● REQUIRED WORK:
Repeat all of the data below word for word, keeping no images.

|---|

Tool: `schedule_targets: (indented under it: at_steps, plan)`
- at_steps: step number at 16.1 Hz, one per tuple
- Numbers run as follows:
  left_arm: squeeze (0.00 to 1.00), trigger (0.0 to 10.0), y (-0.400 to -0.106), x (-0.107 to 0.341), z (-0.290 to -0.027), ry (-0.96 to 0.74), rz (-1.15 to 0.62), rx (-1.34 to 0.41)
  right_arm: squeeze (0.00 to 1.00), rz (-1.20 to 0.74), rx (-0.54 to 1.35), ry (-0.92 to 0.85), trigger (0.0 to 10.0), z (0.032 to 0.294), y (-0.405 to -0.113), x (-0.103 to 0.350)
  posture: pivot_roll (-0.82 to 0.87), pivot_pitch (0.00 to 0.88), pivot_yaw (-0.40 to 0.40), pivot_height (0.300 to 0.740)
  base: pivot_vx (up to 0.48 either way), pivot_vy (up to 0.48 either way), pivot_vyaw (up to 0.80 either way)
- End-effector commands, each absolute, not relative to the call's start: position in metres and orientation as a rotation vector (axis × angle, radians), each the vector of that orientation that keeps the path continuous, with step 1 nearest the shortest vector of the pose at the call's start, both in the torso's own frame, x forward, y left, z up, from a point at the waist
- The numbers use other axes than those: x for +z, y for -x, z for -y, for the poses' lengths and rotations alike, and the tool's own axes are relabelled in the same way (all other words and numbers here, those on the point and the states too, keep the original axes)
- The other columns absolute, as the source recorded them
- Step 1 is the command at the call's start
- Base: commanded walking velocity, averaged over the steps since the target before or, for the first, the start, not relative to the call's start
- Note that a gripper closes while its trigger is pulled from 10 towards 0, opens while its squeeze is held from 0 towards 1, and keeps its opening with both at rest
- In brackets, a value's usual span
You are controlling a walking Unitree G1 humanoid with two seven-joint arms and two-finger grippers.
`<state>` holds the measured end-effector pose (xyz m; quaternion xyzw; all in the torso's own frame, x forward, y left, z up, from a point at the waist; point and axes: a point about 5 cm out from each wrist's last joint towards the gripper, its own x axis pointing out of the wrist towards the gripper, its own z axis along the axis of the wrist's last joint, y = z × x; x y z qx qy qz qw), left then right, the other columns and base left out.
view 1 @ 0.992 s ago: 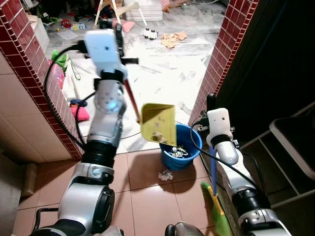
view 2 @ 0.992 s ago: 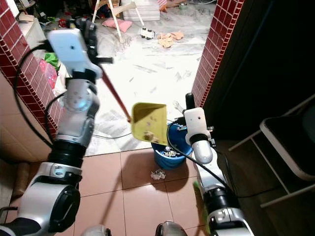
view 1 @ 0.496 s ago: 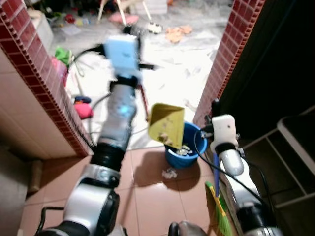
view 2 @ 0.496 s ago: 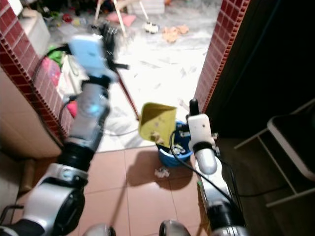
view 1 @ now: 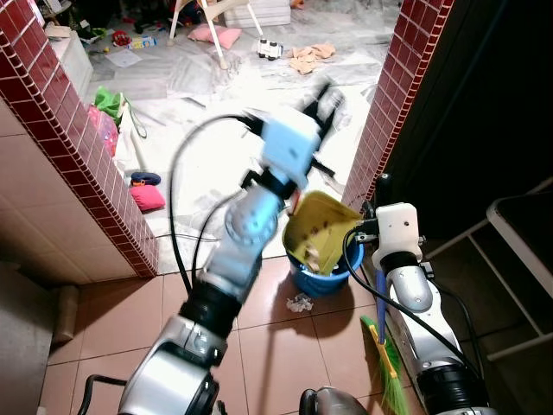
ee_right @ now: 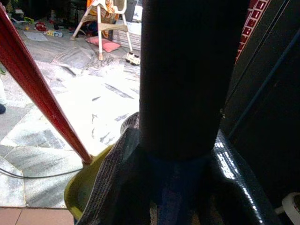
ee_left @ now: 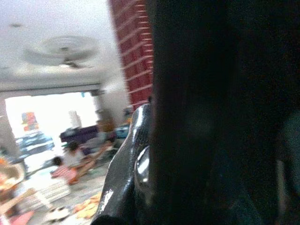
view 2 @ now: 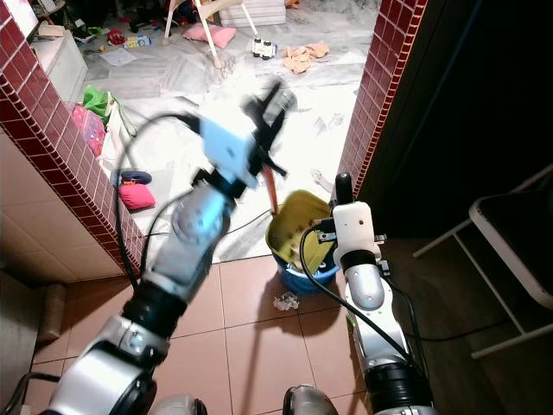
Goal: Sweep floor
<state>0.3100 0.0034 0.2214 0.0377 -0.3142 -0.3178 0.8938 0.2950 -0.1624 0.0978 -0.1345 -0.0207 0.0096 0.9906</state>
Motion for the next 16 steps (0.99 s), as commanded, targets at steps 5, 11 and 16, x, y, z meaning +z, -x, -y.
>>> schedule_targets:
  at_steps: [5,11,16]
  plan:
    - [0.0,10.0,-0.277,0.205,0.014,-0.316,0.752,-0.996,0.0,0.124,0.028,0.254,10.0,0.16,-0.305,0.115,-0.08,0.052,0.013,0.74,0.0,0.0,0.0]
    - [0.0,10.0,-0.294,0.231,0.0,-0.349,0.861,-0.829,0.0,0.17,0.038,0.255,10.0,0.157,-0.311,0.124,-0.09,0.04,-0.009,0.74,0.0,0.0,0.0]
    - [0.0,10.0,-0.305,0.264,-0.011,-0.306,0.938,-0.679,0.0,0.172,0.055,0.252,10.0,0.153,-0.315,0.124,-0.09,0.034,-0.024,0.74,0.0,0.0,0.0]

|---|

● ANSWER BOX:
Tool: `schedule_targets: (indented under it: at_steps, plan)`
- at_steps: step number at 16.1 Hz, one per tuple
- Numbers run as follows:
  left_arm: squeeze (0.00 to 1.00), trigger (0.0 to 10.0), y (-0.400 to -0.106), x (-0.107 to 0.341), z (-0.290 to -0.027), ry (-0.96 to 0.74), rz (-1.15 to 0.62), rx (-1.34 to 0.41)
  right_arm: squeeze (0.00 to 1.00), rz (-1.20 to 0.74), rx (-0.54 to 1.35), ry (-0.92 to 0.85), trigger (0.0 to 10.0), z (0.032 to 0.294), y (-0.405 to -0.113), x (-0.103 to 0.350)
  posture: pivot_roll (-0.82 to 0.87), pivot_pitch (0.00 to 0.88), pivot_yaw (-0.40 to 0.40), pivot_height (0.300 to 0.740)
  base: pivot_vx (up to 0.48 either way), pivot_vy (up to 0.48 either way), pivot_vyaw (up to 0.80 either way)
- End-effector commands, each absolute, not relative to the call's start: position in metres and orientation as a rotation vector (axis × angle, radians), each the vector of that orientation that keeps the path continuous, with step 1 nearest the shortest vector of the pose at the call's start, both in the torso's own frame, x forward, y left, z up, from a point at the waist
- The numbers use other axes than those: x for +z, y for -x, z for -y, for the poses' lengths and rotations alike, and the tool's own axes are relabelled in the same way (all other words and numbers here, those on the point and the states too, keep the original axes)
- The other columns absolute, as the source recorded them
- Step 1 is the command at the call's start
- Base: commanded walking velocity, averaged over the steps since the target before or, for the first, the start, not relative to the call's start
- Note that a gripper closes while its trigger is pulled from 10 towards 0, opens while its squeeze is held from 0 towards 1, and keeps its opening with both at rest
- In brackets, a value's usual span
You are controlling a walking Unitree G1 humanoid with two seven-joint arms and two-finger grippers.
`<state>` holds the measured end-effector pose (xyz m; quaternion xyzw; all in the torso's own frame, x forward, y left, z up, from a point at the waist; point and axes: a point about 5 cm out from each wrist's last joint towards the gripper, its own x axis pointing out of the wrist towards the gripper, its own z axis along the axis of the wrist's last joint, y = z × x; x y z qx qy qz qw), left then right, the other columns and base left out.
view 1 @ 0.992 s ago: 
view 2 @ 0.992 s ago: 
view 1 @ 0.496 s ago: 
view 2 @ 0.496 s ago: 
view 1 @ now: 
ee_right @ now: 
ee_left @ now: 
view 2 @ now: 
Goal: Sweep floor
<state>0.3100 0.0034 0.2214 0.0377 -0.3142 -0.3178 0.8938 0.2950 -0.1624 0.0978 -0.1345 -0.0207 0.0096 0.9906</state>
Motion for the next 16 steps (0.99 s), as commanded, targets at steps 5, 11 and 16, x, y, z meaning +z, -x, -y.
>>> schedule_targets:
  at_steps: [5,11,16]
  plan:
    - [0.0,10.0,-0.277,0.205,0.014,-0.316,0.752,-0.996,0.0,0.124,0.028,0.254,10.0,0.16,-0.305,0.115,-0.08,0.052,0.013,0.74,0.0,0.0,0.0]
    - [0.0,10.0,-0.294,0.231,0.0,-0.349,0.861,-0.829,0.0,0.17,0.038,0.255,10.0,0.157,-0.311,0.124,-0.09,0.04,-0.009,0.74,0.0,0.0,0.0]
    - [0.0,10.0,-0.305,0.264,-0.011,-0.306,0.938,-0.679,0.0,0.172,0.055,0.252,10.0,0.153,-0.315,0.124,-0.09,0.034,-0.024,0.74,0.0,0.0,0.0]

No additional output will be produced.